🧪 Virtual Hands-On Lab: Introduction to Real-time ETL

June 25, 2024

min read

Checkpoint Chronicle - June 2024

Share this post

Welcome to the Checkpoint Chronicle, a monthly roundup of interesting stuff in the data and streaming space. Your hosts and esteemed curators of said content are Gunnar Morling and Robin Moffatt (your editor-in-chief for this edition). Feel free to send our way any choice nuggets that you think we should feature in future editions.

I’m going to do something a bit different and open with some coverage of the broader data ecosystem, because it’s been a busy few weeks!

Data Ecosystem

Catalogs

Databricks and Snowflake each announced the intention to open-source their catalog implementations (Unity and Polaris, respectively).
Polaris is not yet available open-source, but there’s a nice write up from Sem Sinchenko of their initial experiences with Unity.
Chris Riccomini has a good explainer of the importance of catalogs in data architectures.

Table Formats

As well as announcing the open-sourcing of Unity, Databricks announced the acquisition of Tabular. This is the company founded by Ryan Blue, the original creator of Apache Iceberg. What this means for Iceberg is going to be fascinating to see. Will Databricks use the Iceberg expertise that they’ve now got to advance the format in parallel with their own Delta Lake, or perhaps just evolve intra-compatibility?
If you’re not familiar with Iceberg, there’s a nice primer from Seattle Data Guy, and you can see it in action in this blog that I wrote about writing Kafka data to Iceberg.
There’s an interesting analysis from Confluent—who are backing Iceberg with their TableFlow product—looking at whether Apache Iceberg will win over Delta Lake (tl;dr: yes). That said, plenty of vendors are hedging their bets, with BigQuery recently announcing first-party support for Delta Lake.
Lastly, there were cries of “don’t forget us!” from the Apache Hudi crowd, telling us that Hudi is the Open Data Lakehouse Platform We Need.

And finally…

Redpanda acquired Benthos and swiftly rebranded it as RedPanda Connect with some licensing changes, prompting competitor WarpStream to fork it.
In all of this, Alex Merced’s article about open source is particularly timely. He explains well what open source means, how it's governed, and its relationship with commercial entities—relevant to the catalog announcements, table formats, and Benthos acquisition.

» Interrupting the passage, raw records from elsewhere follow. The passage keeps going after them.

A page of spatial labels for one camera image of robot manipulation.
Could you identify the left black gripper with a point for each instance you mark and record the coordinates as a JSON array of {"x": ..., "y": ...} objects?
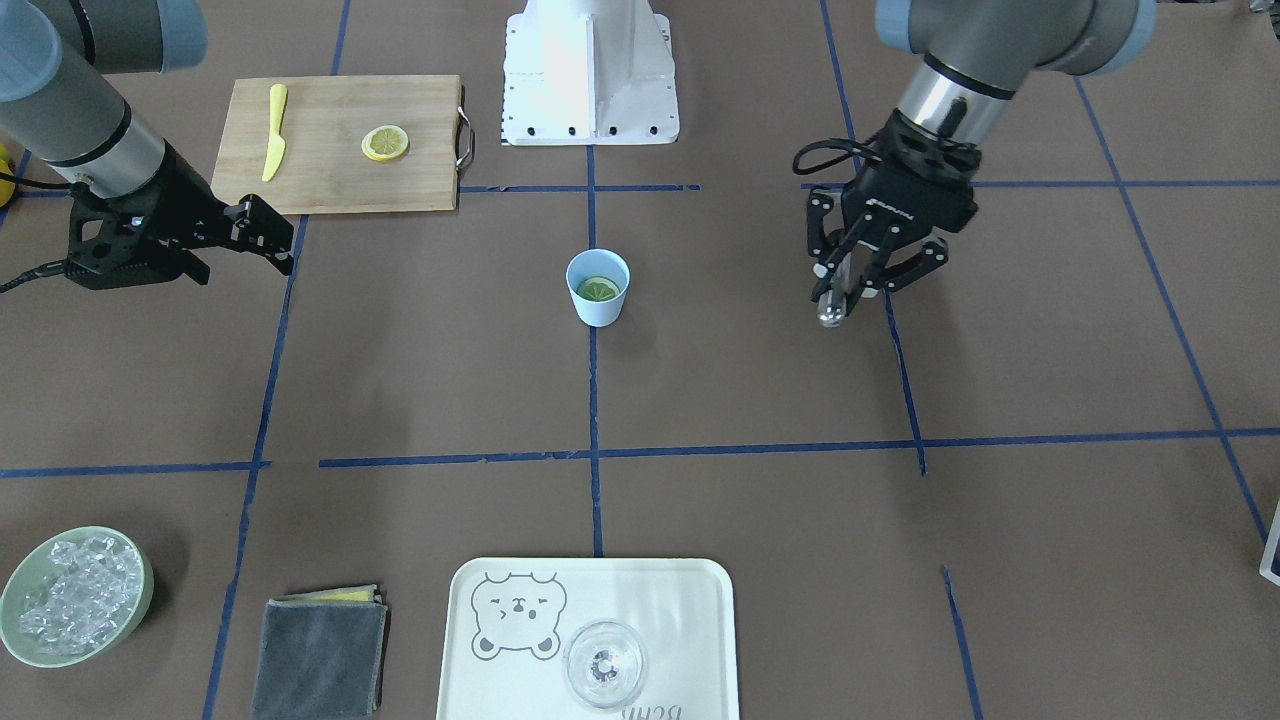
[{"x": 908, "y": 197}]

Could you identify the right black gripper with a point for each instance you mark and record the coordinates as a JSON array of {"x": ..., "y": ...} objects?
[{"x": 188, "y": 203}]

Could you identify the steel muddler black tip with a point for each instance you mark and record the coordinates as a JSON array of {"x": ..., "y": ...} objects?
[{"x": 838, "y": 284}]

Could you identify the light blue plastic cup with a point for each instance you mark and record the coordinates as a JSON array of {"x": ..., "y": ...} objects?
[{"x": 598, "y": 262}]

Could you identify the green lime slice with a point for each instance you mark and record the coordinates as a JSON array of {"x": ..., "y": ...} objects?
[{"x": 598, "y": 289}]

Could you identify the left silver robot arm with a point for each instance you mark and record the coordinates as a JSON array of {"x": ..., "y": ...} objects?
[{"x": 885, "y": 229}]

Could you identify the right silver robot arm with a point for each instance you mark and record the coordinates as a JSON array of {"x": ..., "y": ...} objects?
[{"x": 57, "y": 102}]

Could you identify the yellow lemon slice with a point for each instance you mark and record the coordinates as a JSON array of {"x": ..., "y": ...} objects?
[{"x": 385, "y": 143}]

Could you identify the bamboo cutting board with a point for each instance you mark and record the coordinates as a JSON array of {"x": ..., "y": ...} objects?
[{"x": 323, "y": 170}]

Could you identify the yellow plastic knife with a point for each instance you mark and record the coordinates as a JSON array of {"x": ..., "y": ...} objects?
[{"x": 275, "y": 151}]

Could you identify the green bowl of ice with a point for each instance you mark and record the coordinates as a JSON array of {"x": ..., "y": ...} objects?
[{"x": 77, "y": 596}]

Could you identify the grey folded cloth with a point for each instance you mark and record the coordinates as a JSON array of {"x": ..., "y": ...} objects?
[{"x": 321, "y": 655}]

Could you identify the cream bear tray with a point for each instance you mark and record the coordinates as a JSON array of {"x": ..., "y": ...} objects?
[{"x": 510, "y": 621}]

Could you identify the clear wine glass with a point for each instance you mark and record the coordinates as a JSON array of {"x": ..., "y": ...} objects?
[{"x": 606, "y": 664}]

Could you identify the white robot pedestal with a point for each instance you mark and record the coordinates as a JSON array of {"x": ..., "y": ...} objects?
[{"x": 589, "y": 73}]

Stream Processing, Streaming SQL, and Streaming Databases

A solid post from Maciej Maciejko looking at several aspects of optimizing Flink SQL.
Jaehyeon Kim writes some excellent hands-on articles and this one about PyFlink is well worth a read—and complements Gunnar's article about PyFlink from last year well.
I do enjoy a good methodical troubleshooting story, and this one from Matvey Mitnitsky about fixing Kafka Streams uneven tasks distribution is a good read.
This article from Adam Bellemere does a really good job of outlining the kind of problem scenarios that can occur with bad data, and the differences in handling it with batch vs stream processing (plus it has some excellent memes 😉). If you’re interested in this area then take a look at the concept of Write-Audit-Publish too; I wrote about this last year.

Event Streaming

Walmart have been using Kafka for many years, and share some really useful experiences and suggestions in this article about Reliably Processing Trillions of Kafka Messages Per Day.
An interesting look at how booking.com use events as part of their observability strategy.
Getting metrics out of Kafka clients has previously been limited to what you could do with JMX. KIP-714 proposes improvements in this area, adding support for OpenTelemetry. My friend and former colleague Ricardo Ferreira has done a nice writeup of it in this article.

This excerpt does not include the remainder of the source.